The 1989–1990 unrest in Benin was a wave of protests, demonstrations, nonviolent boycotts, grassroots rallies, opposition campaigns and strikes in Benin against the government of Mathieu Kérékou, unpaid salaries, and new budget laws.

==Protests==
Protests were first kicked off by teachers unions, protesting unpaid salaries in January for 10 days. The strike was the longest in their history, and they were joined by trade unions, university students and healthcare workers, protesting against unpaid salaries and calling for better wage increases. Secondary and elementary school teachers joined in, calling for new national wage security and an end to corruption. Protest was met with Riot police repression. Priests, students and opposition supporters marched alongside other groups of the pro-democracy movement, calling for reforms and better wages.

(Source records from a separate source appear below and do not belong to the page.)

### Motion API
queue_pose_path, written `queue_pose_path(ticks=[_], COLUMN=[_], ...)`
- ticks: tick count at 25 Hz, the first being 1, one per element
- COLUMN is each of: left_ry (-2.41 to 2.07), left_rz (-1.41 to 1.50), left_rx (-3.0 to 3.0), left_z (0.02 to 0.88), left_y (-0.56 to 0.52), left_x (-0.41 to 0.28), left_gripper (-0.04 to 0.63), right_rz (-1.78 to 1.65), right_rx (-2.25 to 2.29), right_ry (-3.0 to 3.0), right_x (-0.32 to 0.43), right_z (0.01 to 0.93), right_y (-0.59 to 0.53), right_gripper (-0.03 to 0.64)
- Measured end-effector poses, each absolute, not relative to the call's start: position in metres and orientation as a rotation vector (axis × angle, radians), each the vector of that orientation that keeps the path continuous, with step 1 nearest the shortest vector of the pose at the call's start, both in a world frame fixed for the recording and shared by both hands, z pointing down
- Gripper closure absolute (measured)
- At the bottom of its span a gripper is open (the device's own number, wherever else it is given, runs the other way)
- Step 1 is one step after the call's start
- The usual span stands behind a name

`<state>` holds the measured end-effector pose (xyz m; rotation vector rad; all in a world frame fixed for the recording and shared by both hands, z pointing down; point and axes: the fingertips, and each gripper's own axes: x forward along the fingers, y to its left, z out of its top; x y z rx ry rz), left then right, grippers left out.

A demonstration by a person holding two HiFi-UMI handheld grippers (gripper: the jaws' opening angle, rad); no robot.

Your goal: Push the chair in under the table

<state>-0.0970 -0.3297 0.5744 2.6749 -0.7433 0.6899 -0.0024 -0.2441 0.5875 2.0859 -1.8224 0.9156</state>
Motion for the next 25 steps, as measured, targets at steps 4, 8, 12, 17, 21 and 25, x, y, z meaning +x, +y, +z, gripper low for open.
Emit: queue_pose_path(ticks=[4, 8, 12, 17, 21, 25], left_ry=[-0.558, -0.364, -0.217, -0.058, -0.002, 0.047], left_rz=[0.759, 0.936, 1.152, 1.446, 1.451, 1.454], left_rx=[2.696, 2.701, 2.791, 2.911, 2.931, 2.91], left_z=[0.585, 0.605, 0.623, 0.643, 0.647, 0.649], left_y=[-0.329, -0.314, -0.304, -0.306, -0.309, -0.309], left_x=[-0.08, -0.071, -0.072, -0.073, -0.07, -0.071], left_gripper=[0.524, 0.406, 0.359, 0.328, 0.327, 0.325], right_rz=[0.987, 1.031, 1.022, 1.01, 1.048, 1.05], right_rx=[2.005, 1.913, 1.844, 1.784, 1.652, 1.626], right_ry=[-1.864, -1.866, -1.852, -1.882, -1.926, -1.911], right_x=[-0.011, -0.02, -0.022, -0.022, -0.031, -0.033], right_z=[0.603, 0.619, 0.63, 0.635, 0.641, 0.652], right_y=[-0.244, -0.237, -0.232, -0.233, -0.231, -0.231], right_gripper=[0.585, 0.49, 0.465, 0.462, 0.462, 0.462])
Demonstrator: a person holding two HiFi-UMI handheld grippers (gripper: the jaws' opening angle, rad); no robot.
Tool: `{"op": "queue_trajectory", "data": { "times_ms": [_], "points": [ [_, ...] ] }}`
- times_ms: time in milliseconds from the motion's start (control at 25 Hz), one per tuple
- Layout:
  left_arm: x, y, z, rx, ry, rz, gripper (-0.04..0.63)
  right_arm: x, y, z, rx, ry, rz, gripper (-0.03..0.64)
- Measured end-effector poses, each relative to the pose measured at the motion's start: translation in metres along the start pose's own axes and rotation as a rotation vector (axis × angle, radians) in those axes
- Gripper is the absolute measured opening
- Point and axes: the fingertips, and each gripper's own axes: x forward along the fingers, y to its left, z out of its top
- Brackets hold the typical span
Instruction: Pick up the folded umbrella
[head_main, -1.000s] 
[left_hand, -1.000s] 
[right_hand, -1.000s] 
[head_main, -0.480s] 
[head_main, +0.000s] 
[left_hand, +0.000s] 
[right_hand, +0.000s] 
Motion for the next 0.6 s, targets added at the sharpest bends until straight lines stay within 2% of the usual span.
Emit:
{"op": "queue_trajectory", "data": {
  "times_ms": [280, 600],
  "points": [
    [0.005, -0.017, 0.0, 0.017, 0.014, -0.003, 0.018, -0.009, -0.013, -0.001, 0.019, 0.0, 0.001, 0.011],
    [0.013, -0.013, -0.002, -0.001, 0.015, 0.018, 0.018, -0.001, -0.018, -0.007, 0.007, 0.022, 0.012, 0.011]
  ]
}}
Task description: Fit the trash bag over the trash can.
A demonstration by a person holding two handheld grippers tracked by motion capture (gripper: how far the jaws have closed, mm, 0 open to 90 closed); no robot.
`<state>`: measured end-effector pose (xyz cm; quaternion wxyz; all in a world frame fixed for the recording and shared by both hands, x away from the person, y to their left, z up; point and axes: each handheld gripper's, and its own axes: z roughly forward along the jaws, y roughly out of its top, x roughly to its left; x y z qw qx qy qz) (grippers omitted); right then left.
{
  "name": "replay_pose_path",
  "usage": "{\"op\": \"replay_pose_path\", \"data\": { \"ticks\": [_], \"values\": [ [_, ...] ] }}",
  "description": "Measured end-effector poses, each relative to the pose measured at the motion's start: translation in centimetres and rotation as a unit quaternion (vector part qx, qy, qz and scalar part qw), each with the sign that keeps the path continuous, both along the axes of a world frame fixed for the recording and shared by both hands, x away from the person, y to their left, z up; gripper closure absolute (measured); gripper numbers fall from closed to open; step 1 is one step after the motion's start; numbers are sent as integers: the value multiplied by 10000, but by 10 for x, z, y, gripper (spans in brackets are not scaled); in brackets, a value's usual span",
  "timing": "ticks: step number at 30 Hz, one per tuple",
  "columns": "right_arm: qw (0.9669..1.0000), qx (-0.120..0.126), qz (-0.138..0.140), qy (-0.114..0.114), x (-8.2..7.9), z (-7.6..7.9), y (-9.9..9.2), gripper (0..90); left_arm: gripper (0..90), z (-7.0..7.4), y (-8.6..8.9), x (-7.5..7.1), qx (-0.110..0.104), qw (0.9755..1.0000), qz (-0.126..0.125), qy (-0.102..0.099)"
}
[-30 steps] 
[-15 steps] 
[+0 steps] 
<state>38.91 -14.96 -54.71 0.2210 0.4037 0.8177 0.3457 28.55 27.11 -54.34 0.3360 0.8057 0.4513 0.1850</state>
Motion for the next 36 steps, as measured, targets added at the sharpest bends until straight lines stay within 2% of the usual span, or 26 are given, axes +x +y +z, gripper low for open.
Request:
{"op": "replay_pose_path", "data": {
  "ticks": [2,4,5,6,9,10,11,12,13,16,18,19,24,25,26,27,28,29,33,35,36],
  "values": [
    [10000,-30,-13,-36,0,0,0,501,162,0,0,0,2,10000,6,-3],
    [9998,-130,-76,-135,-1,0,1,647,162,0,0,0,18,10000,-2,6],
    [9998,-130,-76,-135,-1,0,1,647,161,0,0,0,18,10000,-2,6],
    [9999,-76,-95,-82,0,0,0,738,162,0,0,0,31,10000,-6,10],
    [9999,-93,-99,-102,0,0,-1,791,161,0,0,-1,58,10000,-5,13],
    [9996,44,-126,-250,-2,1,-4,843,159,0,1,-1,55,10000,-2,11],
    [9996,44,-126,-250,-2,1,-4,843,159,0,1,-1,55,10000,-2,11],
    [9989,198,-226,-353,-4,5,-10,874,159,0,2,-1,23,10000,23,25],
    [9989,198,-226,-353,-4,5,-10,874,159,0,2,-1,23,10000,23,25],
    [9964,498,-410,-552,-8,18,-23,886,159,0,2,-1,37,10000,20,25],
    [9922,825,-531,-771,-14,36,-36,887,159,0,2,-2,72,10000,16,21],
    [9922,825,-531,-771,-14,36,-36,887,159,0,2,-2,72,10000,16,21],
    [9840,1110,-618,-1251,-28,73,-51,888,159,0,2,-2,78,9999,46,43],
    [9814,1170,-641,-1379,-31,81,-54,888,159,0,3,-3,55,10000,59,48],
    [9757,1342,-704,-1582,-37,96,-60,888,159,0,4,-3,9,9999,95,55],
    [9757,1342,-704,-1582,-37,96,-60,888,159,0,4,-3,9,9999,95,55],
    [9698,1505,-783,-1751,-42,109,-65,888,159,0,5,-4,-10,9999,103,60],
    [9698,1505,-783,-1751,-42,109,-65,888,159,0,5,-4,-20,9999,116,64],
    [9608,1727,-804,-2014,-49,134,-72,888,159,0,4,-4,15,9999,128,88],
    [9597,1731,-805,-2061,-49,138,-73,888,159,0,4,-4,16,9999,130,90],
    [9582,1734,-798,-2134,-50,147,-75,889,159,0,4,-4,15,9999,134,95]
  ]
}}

Mathieu Kérékou threatened government workers who participated, but the protesters were adamant, calling for release of prisoners, fall of the government, and better wages. Civil servants joined protests in June, participating in large protests in Porto-Novo for the next few months amid threats of arrests. After months of nonstop intensive campaigns, police eventually opened fire on strikers, officially killing two protesters in August.

After the assaults, protesters staged different ways of protest, such as gatherings, public speeches, occupations, meetings and letters to government officials. After a break of protests and promises to meet their demands in October, another wave of anti-government strikes and demonstrations broke out, with the same methods from before. Professors, university students and teachers ended strikes in 1990, holding negotiations with the Mathieu Kérékou and his cabinet. Elections were held immediately in response to the protest movement.